We're quite a long way behind where the starts, and where we are today, so bear with me. And in an attempt to inject some excitement to this, it's worth pointing out that the thread is now beginning to reach its conclusion. There's a time frame involved, as well as emotions, jeopardy and stress. This process started about six and a half years ago, and just goes to show how time flies when you're enjoying yourself! Or, indeed, pulling your hair out and crying into a bottle because you've found a bracket that you had zinc-plated, but can't remember for the life of you where it goes, as although you're a BX geek, they only used this particular bracket in an 18month production run, and none of your other cars have it. And you didn't take a picture.

What I did take pictures of, is the carb rebuild. During a snowy afternoon just over two years ago, I set up camp in the corner of the workshop and made a start on the Solex Z1 rebuild. It was very dark (because the snow had covered all the windows) and it was about -3c. Ideal. Luckily, the halogen lamps did give off some heat:



You might remember that way back when, at the beginning of all this, the BX wasn't running brilliantly. It drove OK, but it had two problems. Problem number one was a sticking throttle, where if you pumped the throttle pedal a few times before an attempt to start (as you had to do, if you wanted any chance of hearing the engine running) the revs would hang at around 3000rpm, which was less than ideal.
Second issue was a chronic lack of power. The power graph produced at the rolling road looked thus:



76bhp, give or take. Book figure was 105bhp. Not great!

Having found the engine to be in good health mechanically, I deduced the issue must be with the Solex twin-choke carburettor, because, well....all carbs are trouble, aren't they? bd things.
I'm fairly familiar with these carbs, as the AX GTs I know and love use the Z2 variant, only with a manual choke. Time to pull it to bits:





Straight away, I found a problem:



The nylon plastic housing that the cable pulled on was fractured, and that meant that the return spring that was supposed to pull it back to idle, wasn't. I'm not sure if that was the only problem, but it didn't help. It was also a bit of a non-starter, as it turns out, NOBODY bothers dealing in Solex spares, and I couldn't find a replacement. I even considered getting it scanned and 3-D printed, but it was a work up to say the least. I knew I was either going to be getting creative, or fitting a different carb.

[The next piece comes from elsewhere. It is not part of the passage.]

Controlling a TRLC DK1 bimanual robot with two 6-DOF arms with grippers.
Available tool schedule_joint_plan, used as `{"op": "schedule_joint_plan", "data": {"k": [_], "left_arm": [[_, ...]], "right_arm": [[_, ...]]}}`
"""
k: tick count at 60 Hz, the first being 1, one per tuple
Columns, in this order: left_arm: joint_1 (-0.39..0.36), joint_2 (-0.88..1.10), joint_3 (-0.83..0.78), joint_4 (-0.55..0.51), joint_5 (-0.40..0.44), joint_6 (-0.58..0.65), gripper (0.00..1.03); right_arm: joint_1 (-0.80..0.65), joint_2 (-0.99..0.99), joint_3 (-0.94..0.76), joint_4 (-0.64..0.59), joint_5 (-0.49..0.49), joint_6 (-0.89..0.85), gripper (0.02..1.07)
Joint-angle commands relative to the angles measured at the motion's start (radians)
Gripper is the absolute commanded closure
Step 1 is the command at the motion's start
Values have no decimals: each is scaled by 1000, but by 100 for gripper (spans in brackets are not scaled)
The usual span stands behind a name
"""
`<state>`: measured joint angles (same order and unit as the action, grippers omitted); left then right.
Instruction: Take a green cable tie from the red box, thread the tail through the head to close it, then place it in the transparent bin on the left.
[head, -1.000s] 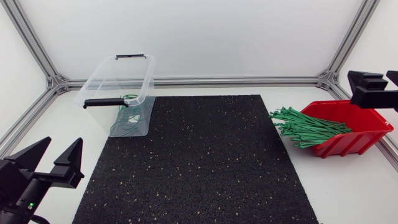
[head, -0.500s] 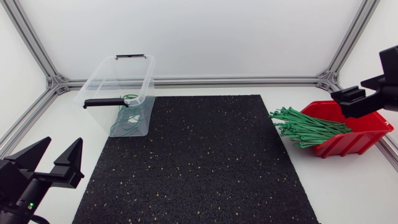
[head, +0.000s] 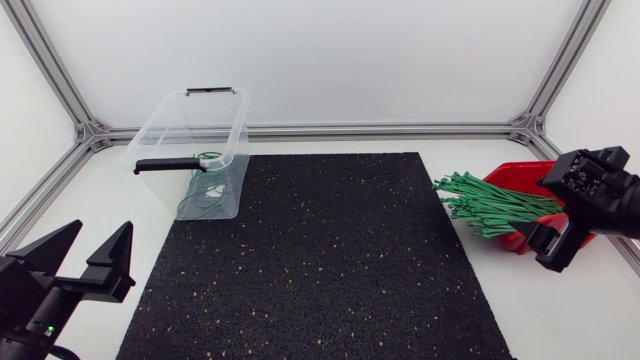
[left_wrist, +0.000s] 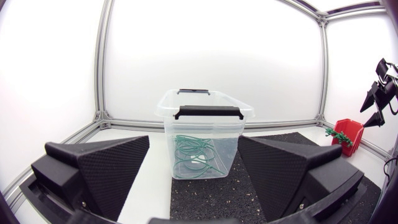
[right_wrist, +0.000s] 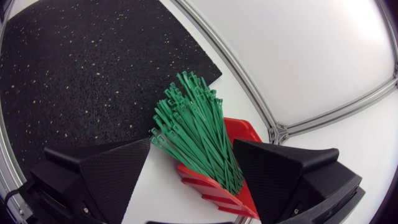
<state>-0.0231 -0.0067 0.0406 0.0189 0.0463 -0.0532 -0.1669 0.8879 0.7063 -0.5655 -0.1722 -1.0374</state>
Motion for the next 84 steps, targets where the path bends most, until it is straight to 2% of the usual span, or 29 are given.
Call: {"op": "schedule_joint_plan", "data": {"k": [1,17,26,33,43,56,60,84], "left_arm": [[-6,-6,-41,-13,-6,-14,4],[-6,-6,-41,-17,-6,-14,4],[-8,-6,-39,-20,-6,-14,4],[-8,-6,-39,-20,-6,-14,4],[-8,-6,-39,-23,-6,-14,4],[-9,-6,-39,-25,-6,-14,4],[-9,-6,-39,-25,-6,-14,4],[-11,-6,-39,-27,-10,-13,4]], "right_arm": [[-13,22,-39,-2,-7,-118,10],[-82,129,-65,1,-36,-299,18],[-88,186,-70,7,-49,-357,31],[-83,204,-85,64,-62,-375,47],[-72,264,-80,104,-64,-395,61],[-62,286,-84,145,-66,-405,65],[-56,289,-87,148,-66,-414,76],[-52,325,-97,176,-64,-438,78]]}}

I then stumbled upon another problem. 190k miles of use meant that all the little linkages on the side of the unit had play in them. The carb itself is a clever little chap, as although it's twin-choke, it actually only operates one choke for most of the throttle travel. Only when the throttle is fully depressed does the second butterfly open, giving you a 'kick' in the back, regardless of engine speed. It's not quite the kick in the back the AX GT gives you, as it's carting another 250kg around, and trying to rotate smaller cogs in the gearbox via larger wheels on the road, but it's noticeable.
Now this is great, but imagine the choke was partially closed while you're on cold start. A bootful of throttle administered there would no doubt result in fouled spark plugs, and more clag than a Napier Deltic, along with little to no variation in speed. So, the second butterfly has a bypass linkage, meaning that if the choke is even slightly on, it won't operate the second butterfly. You basically can't have full power until the engine has warmed up, because the choke is waxstat controlled. Neat, huh?
Well, it would be, if the linkage wasn't bent and the second butterfly was staying closed, even at full throttle! So, that'll be the 76bhp then....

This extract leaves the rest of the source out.